### Task to complete
The stretch wanted below opens at the line containing "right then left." and closes at the line containing "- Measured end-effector". Please return it exactly, with no other lines.

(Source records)
===

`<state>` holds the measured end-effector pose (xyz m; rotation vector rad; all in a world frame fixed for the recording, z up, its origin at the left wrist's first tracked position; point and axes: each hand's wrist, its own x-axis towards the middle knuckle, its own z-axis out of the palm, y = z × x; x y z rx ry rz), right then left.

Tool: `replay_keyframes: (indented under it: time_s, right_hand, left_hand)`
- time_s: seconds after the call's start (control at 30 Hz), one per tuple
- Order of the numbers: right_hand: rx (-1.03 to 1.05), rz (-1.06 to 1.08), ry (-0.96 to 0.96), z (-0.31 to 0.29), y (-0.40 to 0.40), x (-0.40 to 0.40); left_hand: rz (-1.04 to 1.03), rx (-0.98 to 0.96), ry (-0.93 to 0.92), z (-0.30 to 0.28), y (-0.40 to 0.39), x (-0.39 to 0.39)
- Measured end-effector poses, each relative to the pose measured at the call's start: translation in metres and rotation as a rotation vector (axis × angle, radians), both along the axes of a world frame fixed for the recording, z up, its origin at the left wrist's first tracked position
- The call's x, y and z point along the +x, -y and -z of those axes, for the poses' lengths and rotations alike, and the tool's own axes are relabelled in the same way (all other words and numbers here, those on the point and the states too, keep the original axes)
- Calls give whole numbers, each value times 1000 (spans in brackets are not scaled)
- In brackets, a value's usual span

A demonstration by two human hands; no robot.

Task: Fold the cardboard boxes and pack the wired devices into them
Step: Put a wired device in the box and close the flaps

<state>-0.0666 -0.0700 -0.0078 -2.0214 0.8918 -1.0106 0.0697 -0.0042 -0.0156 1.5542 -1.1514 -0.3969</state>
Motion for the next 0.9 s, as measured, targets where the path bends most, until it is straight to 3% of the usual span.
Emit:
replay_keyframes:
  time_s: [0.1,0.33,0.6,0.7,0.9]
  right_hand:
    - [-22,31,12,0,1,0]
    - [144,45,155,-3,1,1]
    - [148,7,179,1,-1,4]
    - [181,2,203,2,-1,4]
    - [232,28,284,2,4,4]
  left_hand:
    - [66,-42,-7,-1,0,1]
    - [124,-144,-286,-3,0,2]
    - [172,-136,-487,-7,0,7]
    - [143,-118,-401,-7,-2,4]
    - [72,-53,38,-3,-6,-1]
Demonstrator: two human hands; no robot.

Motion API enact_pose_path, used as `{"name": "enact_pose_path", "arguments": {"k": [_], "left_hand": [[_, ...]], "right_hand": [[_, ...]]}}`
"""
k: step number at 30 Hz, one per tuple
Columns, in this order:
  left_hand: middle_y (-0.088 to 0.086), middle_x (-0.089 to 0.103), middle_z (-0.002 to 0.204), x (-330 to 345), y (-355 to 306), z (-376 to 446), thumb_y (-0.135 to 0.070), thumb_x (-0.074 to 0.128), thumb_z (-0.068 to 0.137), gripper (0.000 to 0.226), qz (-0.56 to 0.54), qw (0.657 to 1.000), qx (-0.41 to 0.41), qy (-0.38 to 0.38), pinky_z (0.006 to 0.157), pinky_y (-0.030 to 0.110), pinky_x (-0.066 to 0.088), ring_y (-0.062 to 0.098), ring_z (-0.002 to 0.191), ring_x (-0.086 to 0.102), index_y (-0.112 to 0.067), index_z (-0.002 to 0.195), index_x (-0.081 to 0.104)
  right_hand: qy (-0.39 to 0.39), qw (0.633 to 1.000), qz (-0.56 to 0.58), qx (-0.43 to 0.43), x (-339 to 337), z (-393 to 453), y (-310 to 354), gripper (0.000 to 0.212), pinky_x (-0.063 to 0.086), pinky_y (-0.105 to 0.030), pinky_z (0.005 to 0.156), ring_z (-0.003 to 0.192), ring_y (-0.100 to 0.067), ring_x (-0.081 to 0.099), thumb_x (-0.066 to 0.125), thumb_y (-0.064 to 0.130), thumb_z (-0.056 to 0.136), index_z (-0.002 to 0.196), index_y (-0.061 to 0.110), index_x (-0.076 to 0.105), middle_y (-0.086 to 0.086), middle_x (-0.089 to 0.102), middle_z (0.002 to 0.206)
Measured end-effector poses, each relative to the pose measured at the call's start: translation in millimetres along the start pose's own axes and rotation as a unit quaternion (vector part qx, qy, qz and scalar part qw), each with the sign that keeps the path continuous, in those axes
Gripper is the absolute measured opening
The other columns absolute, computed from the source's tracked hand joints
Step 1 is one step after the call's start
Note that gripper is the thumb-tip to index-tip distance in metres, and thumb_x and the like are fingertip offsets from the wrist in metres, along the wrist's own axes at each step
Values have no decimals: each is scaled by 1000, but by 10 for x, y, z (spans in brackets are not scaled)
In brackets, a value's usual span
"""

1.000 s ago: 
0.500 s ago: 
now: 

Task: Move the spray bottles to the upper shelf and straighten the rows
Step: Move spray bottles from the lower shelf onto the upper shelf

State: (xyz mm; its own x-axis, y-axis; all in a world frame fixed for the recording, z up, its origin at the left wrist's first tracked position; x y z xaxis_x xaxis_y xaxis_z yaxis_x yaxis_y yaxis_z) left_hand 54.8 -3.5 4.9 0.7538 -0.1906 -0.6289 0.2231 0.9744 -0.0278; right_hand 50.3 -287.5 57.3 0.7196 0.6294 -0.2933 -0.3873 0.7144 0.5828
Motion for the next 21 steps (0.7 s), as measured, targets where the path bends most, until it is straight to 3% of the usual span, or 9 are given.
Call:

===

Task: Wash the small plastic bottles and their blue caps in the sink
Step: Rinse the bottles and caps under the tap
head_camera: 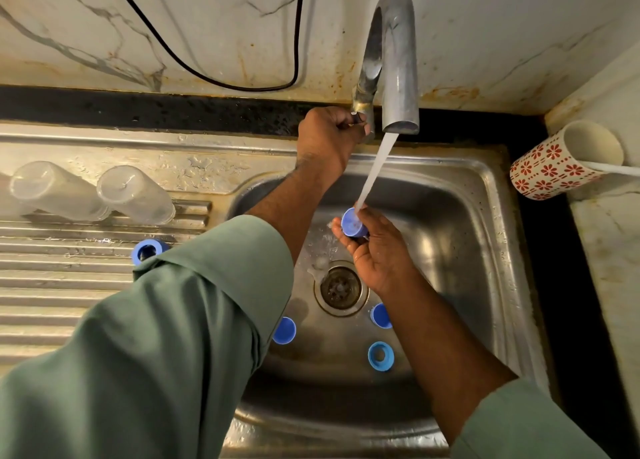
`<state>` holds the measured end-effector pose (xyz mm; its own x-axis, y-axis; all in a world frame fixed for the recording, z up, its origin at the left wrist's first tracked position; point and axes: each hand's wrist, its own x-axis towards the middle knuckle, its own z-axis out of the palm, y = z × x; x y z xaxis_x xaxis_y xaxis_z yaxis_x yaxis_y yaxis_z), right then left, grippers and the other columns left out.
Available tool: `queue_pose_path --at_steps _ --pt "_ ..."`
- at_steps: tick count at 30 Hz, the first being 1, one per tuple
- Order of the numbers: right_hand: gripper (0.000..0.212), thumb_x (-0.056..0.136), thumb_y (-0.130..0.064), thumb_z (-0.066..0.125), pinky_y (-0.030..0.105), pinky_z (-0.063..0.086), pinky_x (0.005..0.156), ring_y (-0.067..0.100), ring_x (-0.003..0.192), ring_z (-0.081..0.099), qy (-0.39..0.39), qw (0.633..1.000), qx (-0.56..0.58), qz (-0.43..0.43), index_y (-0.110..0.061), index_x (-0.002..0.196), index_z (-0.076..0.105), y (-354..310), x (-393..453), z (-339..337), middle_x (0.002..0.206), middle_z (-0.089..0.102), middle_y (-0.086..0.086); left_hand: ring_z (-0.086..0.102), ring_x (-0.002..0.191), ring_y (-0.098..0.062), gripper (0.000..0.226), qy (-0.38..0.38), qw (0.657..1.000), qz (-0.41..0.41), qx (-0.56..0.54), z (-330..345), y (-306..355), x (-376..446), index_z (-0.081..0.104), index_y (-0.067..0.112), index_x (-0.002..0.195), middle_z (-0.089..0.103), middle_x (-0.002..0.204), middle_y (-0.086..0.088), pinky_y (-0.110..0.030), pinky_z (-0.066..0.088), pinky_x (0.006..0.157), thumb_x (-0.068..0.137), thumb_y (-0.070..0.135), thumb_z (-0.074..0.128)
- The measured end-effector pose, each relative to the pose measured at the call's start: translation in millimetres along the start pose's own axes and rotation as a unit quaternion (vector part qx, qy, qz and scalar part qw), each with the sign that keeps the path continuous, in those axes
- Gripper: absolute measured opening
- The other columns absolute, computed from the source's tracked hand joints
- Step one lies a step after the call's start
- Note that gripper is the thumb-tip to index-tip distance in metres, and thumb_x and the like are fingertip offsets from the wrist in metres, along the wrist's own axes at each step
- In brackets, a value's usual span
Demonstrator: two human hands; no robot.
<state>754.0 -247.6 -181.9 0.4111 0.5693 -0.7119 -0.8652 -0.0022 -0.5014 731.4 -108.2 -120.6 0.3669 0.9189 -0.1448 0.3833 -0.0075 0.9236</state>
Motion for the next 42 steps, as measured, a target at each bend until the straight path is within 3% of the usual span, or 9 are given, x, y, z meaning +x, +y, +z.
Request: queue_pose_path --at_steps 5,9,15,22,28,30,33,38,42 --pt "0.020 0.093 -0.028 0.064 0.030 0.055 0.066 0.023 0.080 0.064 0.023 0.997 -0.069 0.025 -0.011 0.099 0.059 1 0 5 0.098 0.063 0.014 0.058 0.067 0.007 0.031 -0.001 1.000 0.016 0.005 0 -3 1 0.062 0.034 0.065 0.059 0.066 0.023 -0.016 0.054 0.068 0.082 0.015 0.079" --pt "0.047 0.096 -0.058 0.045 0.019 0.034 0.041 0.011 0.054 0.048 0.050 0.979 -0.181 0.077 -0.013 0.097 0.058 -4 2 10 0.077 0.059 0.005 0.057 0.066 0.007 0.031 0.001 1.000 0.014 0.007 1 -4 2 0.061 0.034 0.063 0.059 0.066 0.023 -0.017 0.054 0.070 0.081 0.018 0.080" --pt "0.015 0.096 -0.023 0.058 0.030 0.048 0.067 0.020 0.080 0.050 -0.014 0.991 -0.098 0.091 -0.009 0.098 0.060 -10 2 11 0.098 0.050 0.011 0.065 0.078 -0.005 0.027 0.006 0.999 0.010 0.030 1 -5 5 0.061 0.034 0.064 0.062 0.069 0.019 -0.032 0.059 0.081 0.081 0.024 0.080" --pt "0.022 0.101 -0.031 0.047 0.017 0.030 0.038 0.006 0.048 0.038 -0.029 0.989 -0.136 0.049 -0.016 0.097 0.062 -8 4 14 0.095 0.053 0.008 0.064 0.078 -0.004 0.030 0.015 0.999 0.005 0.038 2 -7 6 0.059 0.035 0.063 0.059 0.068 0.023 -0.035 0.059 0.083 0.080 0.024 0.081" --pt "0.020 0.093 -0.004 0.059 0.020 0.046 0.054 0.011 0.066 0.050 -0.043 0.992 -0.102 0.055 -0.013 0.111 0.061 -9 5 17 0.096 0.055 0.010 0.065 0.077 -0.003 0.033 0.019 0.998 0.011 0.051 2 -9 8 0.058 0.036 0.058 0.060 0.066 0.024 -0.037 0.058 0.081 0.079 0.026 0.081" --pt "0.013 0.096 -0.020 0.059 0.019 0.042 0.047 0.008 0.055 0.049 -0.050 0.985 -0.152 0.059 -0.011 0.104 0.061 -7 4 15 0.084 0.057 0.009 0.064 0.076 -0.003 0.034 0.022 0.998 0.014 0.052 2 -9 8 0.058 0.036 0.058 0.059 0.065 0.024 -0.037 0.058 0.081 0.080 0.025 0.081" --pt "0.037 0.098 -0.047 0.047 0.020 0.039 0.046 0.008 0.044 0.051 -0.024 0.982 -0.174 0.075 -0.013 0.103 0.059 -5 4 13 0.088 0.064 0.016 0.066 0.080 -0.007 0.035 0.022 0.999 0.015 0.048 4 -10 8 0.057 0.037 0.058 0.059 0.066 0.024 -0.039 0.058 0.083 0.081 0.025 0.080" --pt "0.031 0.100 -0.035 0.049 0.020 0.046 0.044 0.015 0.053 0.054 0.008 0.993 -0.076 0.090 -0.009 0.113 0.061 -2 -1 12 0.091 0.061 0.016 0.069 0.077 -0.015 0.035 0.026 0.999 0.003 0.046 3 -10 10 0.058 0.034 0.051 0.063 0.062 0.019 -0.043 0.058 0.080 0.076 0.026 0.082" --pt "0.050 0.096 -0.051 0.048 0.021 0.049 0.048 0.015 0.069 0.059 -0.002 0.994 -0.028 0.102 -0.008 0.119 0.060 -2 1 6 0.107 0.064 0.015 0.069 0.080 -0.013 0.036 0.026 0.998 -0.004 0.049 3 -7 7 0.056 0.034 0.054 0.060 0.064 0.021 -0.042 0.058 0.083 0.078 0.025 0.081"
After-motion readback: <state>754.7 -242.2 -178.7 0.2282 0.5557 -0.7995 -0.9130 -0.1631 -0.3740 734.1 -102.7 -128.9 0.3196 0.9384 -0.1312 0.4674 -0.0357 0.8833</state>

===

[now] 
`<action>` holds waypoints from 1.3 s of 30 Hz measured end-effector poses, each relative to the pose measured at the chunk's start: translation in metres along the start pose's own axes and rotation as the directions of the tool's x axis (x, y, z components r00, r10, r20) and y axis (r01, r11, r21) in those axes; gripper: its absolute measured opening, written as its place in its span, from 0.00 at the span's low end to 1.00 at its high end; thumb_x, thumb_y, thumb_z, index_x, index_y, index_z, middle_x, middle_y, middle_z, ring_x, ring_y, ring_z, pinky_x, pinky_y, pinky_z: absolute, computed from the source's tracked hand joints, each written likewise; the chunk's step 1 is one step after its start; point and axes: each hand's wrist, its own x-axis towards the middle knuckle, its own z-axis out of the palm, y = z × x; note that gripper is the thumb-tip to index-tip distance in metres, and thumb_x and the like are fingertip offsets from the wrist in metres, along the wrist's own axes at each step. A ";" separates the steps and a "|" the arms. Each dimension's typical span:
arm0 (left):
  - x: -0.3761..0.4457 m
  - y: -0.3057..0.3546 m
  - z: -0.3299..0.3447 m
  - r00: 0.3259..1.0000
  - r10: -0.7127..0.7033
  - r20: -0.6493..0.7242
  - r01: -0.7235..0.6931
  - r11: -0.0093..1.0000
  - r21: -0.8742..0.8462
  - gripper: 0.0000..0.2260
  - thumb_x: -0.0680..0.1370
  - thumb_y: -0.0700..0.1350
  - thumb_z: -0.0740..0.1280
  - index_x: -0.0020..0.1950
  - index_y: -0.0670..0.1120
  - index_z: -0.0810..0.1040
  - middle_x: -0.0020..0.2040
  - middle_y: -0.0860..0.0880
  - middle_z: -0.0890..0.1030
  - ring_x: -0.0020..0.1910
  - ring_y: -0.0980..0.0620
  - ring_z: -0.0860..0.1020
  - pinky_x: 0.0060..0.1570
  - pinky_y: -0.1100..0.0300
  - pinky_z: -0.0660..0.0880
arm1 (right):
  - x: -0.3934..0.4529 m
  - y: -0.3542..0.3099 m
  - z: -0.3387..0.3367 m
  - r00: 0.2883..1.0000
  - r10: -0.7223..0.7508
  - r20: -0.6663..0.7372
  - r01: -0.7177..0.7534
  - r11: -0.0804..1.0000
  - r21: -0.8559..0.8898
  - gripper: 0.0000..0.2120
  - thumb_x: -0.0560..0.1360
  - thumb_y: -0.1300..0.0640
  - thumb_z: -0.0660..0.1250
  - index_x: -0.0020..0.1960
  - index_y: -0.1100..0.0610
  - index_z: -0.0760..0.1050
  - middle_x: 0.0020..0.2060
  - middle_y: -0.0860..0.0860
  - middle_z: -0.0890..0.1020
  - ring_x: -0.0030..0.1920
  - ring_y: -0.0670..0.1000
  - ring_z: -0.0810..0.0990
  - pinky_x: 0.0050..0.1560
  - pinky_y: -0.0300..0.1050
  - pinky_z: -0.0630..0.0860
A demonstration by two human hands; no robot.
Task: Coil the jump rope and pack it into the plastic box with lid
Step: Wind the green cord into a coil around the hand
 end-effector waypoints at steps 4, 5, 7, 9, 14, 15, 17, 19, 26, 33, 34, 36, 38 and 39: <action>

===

### Response to this task
`<state>` holds the measured end-effector pose (xyz m; rotation vector rad; all in a world frame fixed for the recording, z up, its origin at the left wrist's first tracked position; point and axes: each hand's wrist, its own x-axis towards the middle knuckle, its own z-axis out of the palm, y = z × x; x y z rx ry rz), right then left.

Tool: `replay_keyframes: (indented under it: time_s, right_hand, left_hand)`
- time_s: seconds after the call's start (control at 30 Hz), one per tuple
- Order of the numbers: right_hand: rx (-1.03 to 1.05), rz (-1.06 to 1.08), ry (-0.96 to 0.96), z (-0.31 to 0.29), y (-0.40 to 0.40), x (-0.40 to 0.40); left_hand: rz (-1.04 to 1.03), rx (-0.98 to 0.96), ry (-0.93 to 0.92), z (-0.30 to 0.28), y (-0.40 to 0.39), x (-0.39 to 0.39)
- Measured end-effector poses, each relative to the pose measured at the call's start: translation in metres and rotation as a rotation vector (axis × angle, radians), both along the axes of a world frame fixed for the recording, z up, its origin at the left wrist's first tracked position

Nothing more remains for this exercise.